A word-for-word copy of the whole listing is required.

····················

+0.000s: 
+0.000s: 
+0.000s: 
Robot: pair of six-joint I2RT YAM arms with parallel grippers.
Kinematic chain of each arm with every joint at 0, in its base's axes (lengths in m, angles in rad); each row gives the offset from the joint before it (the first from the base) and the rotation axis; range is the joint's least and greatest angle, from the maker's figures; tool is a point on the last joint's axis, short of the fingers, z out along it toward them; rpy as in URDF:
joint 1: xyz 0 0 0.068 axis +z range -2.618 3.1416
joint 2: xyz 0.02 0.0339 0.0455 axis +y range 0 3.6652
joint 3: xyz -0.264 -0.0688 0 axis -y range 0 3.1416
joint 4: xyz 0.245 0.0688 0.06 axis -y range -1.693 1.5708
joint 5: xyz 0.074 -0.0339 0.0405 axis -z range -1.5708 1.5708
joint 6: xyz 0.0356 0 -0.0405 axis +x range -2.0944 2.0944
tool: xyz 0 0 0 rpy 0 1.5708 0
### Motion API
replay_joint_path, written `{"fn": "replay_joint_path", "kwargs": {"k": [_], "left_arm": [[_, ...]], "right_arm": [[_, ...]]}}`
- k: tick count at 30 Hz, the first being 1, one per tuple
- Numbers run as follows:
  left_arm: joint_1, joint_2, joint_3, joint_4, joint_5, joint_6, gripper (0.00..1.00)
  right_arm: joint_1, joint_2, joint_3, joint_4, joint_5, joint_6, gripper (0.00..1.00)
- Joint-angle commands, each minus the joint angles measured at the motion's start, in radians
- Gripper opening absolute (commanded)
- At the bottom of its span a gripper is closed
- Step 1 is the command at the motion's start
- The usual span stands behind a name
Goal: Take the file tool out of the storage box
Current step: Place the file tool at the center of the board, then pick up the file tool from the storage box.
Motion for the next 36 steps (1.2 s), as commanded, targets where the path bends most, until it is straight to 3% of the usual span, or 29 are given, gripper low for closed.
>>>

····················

RESPONSE TO THE EXERCISE ->
+0.000s: 
+0.000s: 
+0.000s: 
Robot: pair of six-joint I2RT YAM arms with parallel grippers.
Kinematic chain of each arm with every joint at 0, in its base's axes (lengths in m, angles in rad); each row gives the offset from the joint before it (the first from the base) and the rotation axis; range is the joint's least and greatest angle, from the maker's figures; tool is a point on the last joint's axis, short of the fingers, z out along it toward them; rpy as in URDF:
joint 1: xyz 0 0 0.068 axis +z range -2.618 3.1416
joint 2: xyz 0.02 0.0339 0.0455 axis +y range 0 3.6652
joint 3: xyz -0.264 -0.0688 0 axis -y range 0 3.1416
joint 4: xyz 0.245 0.0688 0.06 axis -y range -1.693 1.5708
joint 5: xyz 0.074 -0.0339 0.0405 axis -z range -1.5708 1.5708
joint 6: xyz 0.0356 0 -0.0405 axis +x range -2.0944 2.0944
tool: xyz 0 0 0 rpy 0 1.5708 0
### Motion API
replay_joint_path, written `{"fn": "replay_joint_path", "kwargs": {"k": [_], "left_arm": [[_, ...]], "right_arm": [[_, ...]]}}`
- k: tick count at 30 Hz, the first being 1, one per tuple
- Numbers run as follows:
  left_arm: joint_1, joint_2, joint_3, joint_4, joint_5, joint_6, gripper (0.00..1.00)
  right_arm: joint_1, joint_2, joint_3, joint_4, joint_5, joint_6, gripper (0.00..1.00)
- Joint-angle commands, each minus the joint angles measured at the motion's start, in radians
- Gripper opening absolute (commanded)
- At the bottom of its span a gripper is closed
- Step 1 is the command at the motion's start
- The usual span stands behind a name
Goal: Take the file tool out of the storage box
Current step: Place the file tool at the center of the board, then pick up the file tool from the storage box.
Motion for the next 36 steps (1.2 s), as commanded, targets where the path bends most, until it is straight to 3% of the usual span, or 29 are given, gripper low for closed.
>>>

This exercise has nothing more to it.